How often should a breast self exam be performed?

Ideally, a woman will perform the BSE once a month, at the same time of the month. “If she is menstruating, her breasts may change throughout her cycle and thus it is important to pick the same time of the cycle for consistency, and again, the ideal time would be immediately after her period has stopped,” says Shieva Ghofrany, MD, a partner at Coastal Obstetrics & Gynecology in Stamford, CT. “In women on the pill, using the ring or the patch, I remind them that the first day of their new pack each month coincides with the end of their bleeding, and is a good way to remember to check—i.e. the day you open your pill/patch/ring pack, remind yourself to check your breasts.”

In non-menstruating women (either post menopausal or on continuous hormone contraception and skipping their period), it is easiest to pick the first of the month or some other monthly hallmark as a reminder.

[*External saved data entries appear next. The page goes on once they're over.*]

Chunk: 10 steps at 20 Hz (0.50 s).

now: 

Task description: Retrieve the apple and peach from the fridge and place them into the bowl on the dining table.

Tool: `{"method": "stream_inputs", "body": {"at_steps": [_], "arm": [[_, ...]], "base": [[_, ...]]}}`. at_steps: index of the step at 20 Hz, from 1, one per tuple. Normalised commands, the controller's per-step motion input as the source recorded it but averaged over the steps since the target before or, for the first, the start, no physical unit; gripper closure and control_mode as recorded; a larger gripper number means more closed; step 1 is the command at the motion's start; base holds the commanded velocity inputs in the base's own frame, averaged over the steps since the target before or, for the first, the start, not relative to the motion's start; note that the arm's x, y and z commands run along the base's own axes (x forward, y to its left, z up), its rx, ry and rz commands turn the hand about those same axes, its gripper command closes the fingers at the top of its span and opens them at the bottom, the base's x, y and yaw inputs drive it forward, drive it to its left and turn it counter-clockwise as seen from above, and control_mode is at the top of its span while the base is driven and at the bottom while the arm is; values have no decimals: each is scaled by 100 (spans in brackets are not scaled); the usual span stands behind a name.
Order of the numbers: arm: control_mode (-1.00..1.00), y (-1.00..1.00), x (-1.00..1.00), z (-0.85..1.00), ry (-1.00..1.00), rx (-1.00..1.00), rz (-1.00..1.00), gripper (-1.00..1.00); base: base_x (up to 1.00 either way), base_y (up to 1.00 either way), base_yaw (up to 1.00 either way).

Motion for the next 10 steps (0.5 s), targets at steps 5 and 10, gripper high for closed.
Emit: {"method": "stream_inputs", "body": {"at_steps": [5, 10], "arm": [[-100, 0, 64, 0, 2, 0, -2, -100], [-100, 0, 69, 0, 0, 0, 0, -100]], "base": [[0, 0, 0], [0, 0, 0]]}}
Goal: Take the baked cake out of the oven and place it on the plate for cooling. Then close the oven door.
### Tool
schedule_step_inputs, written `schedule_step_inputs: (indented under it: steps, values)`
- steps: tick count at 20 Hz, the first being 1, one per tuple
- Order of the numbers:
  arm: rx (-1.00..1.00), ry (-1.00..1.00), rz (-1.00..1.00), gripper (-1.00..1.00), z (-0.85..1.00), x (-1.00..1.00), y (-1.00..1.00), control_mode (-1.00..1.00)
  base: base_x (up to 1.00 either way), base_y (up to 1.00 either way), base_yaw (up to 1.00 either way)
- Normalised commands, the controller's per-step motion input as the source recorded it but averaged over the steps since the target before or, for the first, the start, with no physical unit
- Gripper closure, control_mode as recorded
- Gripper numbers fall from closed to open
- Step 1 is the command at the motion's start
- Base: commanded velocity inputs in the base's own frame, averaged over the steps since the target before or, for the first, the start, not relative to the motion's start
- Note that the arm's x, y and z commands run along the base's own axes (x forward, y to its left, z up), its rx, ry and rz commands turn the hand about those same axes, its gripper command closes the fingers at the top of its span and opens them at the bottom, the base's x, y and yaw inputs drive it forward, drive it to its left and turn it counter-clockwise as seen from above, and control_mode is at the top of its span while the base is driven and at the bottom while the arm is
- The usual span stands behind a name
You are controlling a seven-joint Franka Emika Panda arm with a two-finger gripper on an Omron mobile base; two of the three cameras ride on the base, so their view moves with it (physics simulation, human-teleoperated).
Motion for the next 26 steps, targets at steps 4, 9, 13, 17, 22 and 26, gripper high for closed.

How do you perform a breast self-exam?

The official BSE is a three-part system, and any changes in the appearance or feel of the breast should be noted and reported to your health care provider. “Exams should be performed in the shower using the middle fingers placed flatly on the breast and armpit areas,” explains Brown. “Gentle pressure should be applied initially followed by firm pressure—one should feel for new areas of thickening or lumps.”

The second part of the exam includes standing in front of a mirror to look for any changes in contour of the breast itself or the nipple areolar complex. “When in front of the mirror, look for changes in the skin like puckering, dimples or asymmetry that may be new,” says Ghofrany. “Be sure your nipples are not suddenly inverted, look straight ahead in the mirror with your arms down and then raise them above your head to see if the contours/symmetry has changed.”

Finally, an exam should be performed while lying flat on the back, with the hand placed behind the head. “Gentle then firm pressure should be used to feel the breast and armpit areas with the opposite hand, and the nipple should be checked for any drainage,” says Brown. “All exams should be performed in a systematic way covering the whole breast and armpit area—up and down motions as well as circular motions should be used as one covers the whole breast.”

So, what’s considered normal?

According to Brown, normal is different for every woman. “The importance of noticing anything new or changing in the breast is very important—if anything new is identified, additional screening tools such as mammography, ultrasound or MRI may be used to evaluate these changes,” says Brown. “It is important not to panic if one feels a lump and schedule an appointment with your doctor. Eight out every ten lumps felt are not cancerous.”

Although BSE might not be as effective as once thought, it’s important to know what your breasts normally feel, so that, if you do feel something off, you can report it to your doctor for further testing. “I encourage my patients at a young age to start ‘getting to know their breasts,’” says Ghofrany. “The purpose is to remind them that the likelihood of discovering anything onerous at a young age is very slim, but that it’s a good time to establish a monthly habit and to feel comfortable knowing what they feel like in general so that if/when something feels ‘different,’ they know to call their doctor.”